What is required: Go through each line of the records below and count those with the word "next". Give only the count.

[Records from a data source]
# # # # # # #
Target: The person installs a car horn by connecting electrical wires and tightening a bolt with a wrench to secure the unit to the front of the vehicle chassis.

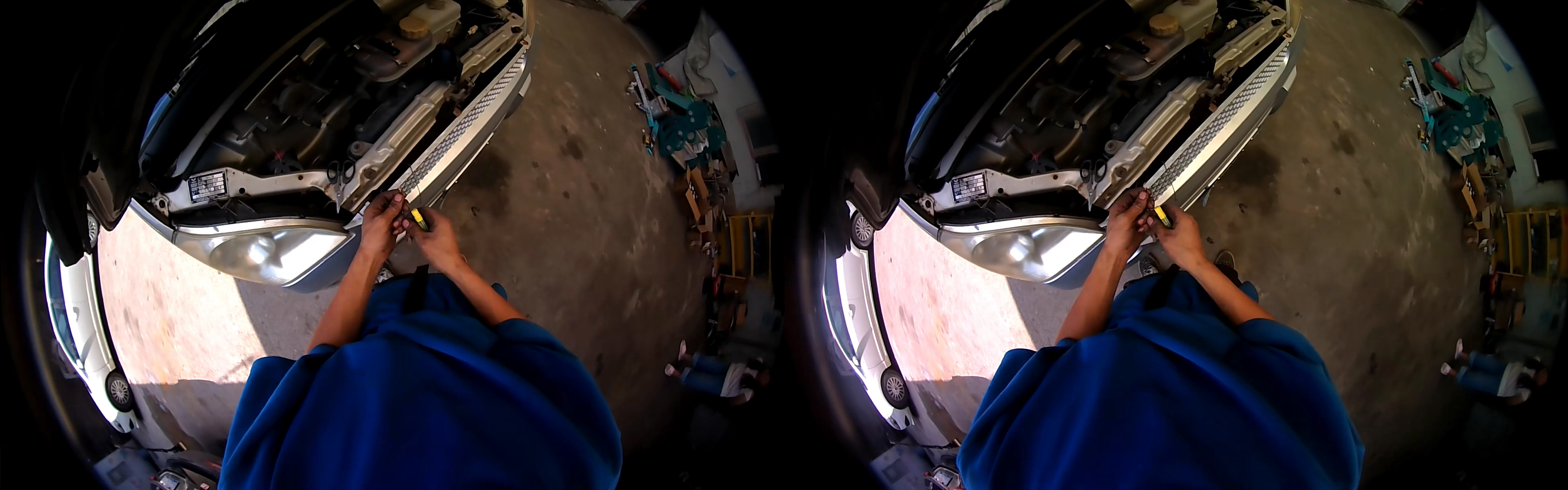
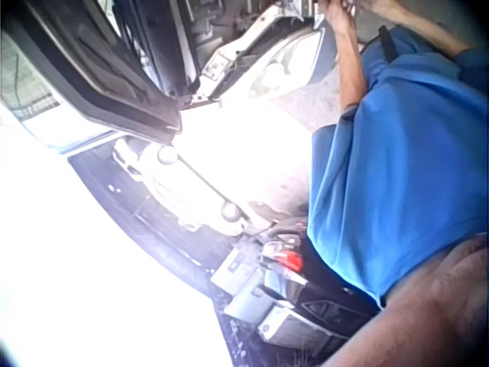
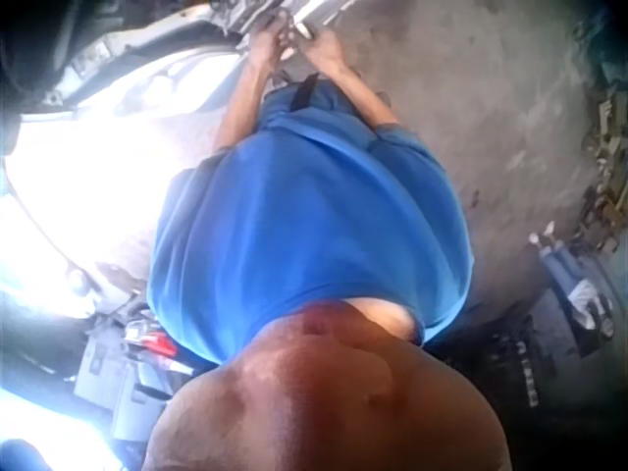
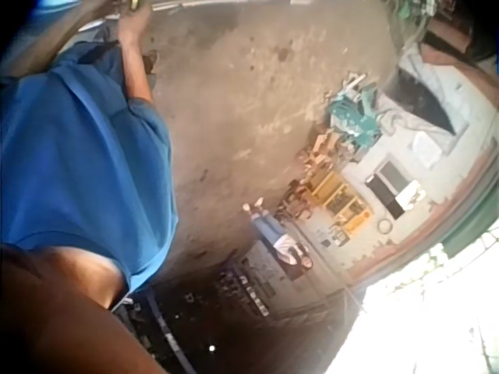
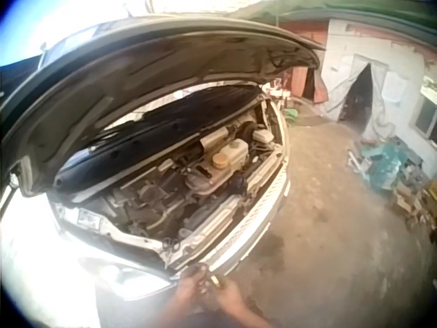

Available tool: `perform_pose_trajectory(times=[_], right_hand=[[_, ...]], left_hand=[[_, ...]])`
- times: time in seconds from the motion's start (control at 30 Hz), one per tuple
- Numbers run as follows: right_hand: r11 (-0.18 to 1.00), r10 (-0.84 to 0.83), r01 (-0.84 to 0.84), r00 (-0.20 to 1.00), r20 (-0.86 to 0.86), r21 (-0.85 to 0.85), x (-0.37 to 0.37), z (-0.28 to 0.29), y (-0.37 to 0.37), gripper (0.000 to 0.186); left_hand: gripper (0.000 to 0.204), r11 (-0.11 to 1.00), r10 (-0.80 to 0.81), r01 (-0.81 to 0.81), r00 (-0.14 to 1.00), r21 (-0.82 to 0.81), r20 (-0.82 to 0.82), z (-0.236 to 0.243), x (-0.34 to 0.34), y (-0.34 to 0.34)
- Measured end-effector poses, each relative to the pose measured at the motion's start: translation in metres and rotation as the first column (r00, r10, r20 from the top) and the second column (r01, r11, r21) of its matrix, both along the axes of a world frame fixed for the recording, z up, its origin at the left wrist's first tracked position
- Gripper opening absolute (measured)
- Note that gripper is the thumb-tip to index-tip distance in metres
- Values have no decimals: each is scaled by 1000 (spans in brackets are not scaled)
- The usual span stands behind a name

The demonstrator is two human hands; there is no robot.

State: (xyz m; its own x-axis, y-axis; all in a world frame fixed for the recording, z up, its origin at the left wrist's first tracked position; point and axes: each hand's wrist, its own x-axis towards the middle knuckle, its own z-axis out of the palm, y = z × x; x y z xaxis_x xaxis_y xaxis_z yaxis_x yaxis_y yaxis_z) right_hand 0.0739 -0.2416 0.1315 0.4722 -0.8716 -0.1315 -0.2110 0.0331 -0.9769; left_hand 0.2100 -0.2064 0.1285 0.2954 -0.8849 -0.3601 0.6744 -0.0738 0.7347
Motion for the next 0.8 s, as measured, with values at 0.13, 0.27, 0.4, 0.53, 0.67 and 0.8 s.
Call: perform_pose_trajectory(times=[0.13,0.27,0.4,0.53,0.67,0.8], right_hand=[[999,14,-15,1000,24,38,-4,13,-3,26],[996,27,-30,999,41,85,-9,20,-6,28],[986,7,-14,999,-42,-168,-11,19,-5,28],[916,19,-146,946,-325,-372,-13,51,-3,29],[863,18,-224,910,-414,-453,-15,59,-2,32],[906,3,-155,934,-358,-394,-24,65,5,29]], left_hand=[[16,999,-30,27,998,-46,-60,9,9,2],[16,999,-45,44,995,7,94,27,15,0],[16,995,3,-46,906,92,422,27,14,-7],[17,993,33,-59,971,106,237,26,13,-10],[15,998,23,-5,957,64,-289,19,18,-13],[13,955,282,-289,831,61,-480,9,51,-17]])
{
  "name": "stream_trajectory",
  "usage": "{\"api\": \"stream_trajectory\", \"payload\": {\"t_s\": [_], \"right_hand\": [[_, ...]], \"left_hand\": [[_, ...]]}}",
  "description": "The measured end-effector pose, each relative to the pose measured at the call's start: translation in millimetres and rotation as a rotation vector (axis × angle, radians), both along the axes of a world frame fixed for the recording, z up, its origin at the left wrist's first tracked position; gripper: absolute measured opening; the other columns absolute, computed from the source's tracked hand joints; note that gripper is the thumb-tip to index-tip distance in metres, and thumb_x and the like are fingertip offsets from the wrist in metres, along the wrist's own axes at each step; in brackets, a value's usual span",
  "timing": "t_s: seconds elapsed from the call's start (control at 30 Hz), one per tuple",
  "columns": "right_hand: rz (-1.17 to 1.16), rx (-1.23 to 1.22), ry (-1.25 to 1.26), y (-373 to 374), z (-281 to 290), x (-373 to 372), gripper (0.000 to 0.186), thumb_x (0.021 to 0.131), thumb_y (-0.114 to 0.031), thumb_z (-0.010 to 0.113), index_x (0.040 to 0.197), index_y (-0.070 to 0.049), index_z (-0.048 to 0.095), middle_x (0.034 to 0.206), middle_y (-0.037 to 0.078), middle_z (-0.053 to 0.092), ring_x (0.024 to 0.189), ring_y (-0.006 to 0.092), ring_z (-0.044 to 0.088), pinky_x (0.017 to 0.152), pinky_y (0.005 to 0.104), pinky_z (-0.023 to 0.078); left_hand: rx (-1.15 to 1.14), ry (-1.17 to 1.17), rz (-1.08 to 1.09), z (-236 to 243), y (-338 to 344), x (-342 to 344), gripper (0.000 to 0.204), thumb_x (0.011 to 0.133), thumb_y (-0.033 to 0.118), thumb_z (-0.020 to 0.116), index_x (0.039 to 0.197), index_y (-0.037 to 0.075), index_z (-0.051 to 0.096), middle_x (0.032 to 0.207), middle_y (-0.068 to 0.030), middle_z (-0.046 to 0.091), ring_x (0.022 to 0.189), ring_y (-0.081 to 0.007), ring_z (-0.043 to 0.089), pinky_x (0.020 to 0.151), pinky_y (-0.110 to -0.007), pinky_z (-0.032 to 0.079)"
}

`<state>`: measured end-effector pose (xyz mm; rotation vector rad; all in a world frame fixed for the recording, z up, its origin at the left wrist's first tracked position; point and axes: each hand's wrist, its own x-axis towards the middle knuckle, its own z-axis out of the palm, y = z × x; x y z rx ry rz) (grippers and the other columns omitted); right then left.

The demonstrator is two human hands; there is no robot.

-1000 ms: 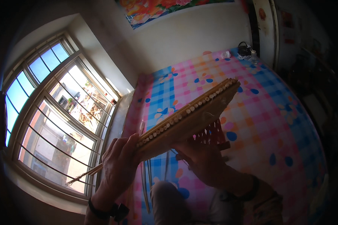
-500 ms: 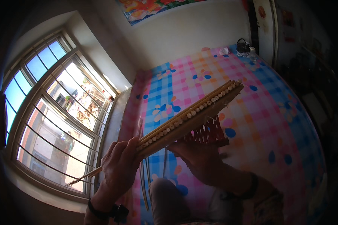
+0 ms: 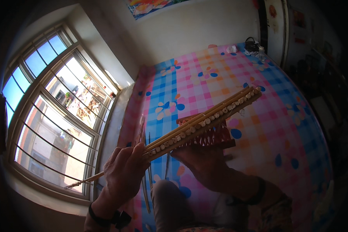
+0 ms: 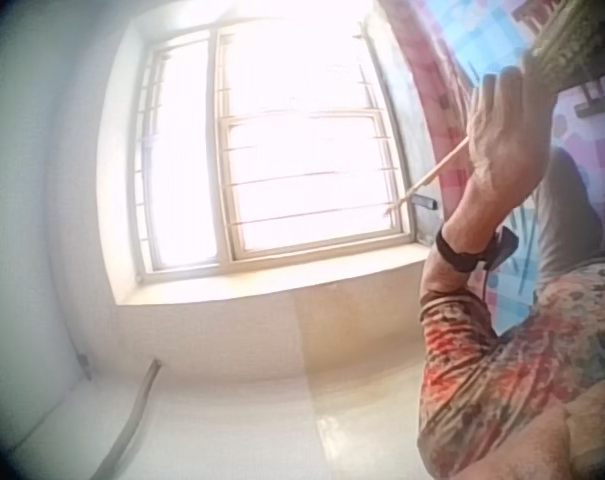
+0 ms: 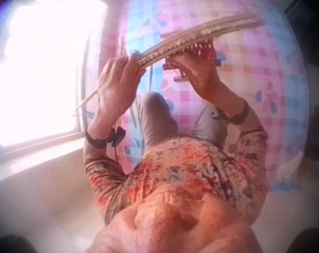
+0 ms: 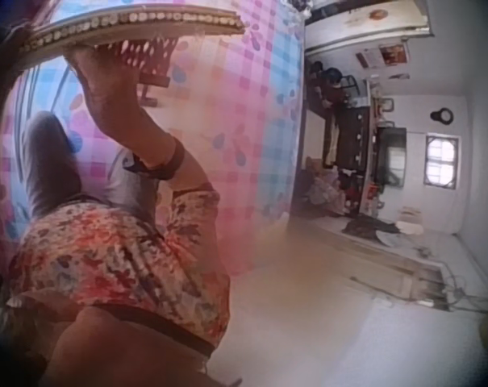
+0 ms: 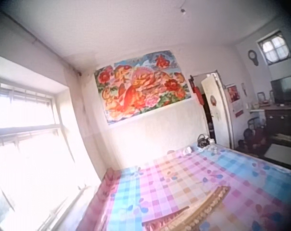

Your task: The person weaves thin bamboo strips together to form a mat, threading string through pre-drilled holes in the slats and securing them together. The person handles the slats individually, aligns them, and draws the string through to bind the mat.

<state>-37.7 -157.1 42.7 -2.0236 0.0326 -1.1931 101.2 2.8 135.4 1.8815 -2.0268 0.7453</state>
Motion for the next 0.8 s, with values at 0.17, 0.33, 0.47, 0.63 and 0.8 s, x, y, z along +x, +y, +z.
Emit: {"api": "stream_trajectory", "payload": {"t_s": [0.17,0.33,0.47,0.63,0.8], "right_hand": [[-0.005,-0.018,0.034,4,10,-3,0.026,0.085,-0.012,0.07,0.111,-0.01,0.068,0.095,0.008,0.065,0.091,0.0279,0.062,0.082,0.0411,0.046],[-0.009,-0.096,0.097,0,12,0,0.025,0.089,-0.015,0.066,0.113,-0.009,0.066,0.101,0.011,0.064,0.095,0.0298,0.061,0.082,0.0406,0.047],[-0.011,-0.261,0.067,-4,20,-3,0.018,0.088,-0.002,0.06,0.105,-0.001,0.065,0.105,0.016,0.064,0.088,0.0327,0.065,0.077,0.0411,0.053],[-0.067,-0.263,0.15,-7,16,-2,0.024,0.086,-0.003,0.06,0.109,-0.005,0.065,0.105,0.015,0.064,0.086,0.0337,0.064,0.077,0.041,0.052],[-0.069,-0.243,0.156,3,16,-20,0.031,0.088,0.001,0.056,0.117,-0.007,0.062,0.1,0.014,0.065,0.078,0.0285,0.065,0.068,0.0379,0.054]], "left_hand": [[-0.001,-0.003,-0.011,-4,1,2,0.05,0.079,0.01,0.073,0.122,-0.008,0.054,0.087,-0.0085,0.054,0.068,-0.0192,0.053,0.06,-0.033,0.047],[-0.013,-0.011,-0.021,-5,3,3,0.05,0.079,0.01,0.073,0.122,-0.009,0.053,0.088,-0.009,0.054,0.068,-0.0192,0.053,0.059,-0.033,0.047],[-0.002,0.005,-0.031,-8,5,5,0.051,0.08,0.01,0.073,0.123,-0.009,0.053,0.088,-0.0093,0.054,0.068,-0.0196,0.053,0.06,-0.034,0.047],[-0.024,0.025,0.013,-12,3,5,0.053,0.08,0.01,0.073,0.125,-0.007,0.052,0.092,-0.01,0.055,0.072,-0.0215,0.054,0.061,-0.035,0.046],[0.016,0.021,0.045,-12,3,-1,0.052,0.083,0.012,0.07,0.127,-0.006,0.05,0.093,-0.0104,0.055,0.075,-0.0222,0.053,0.063,-0.037,0.045]]}}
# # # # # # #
Exercise answer: 2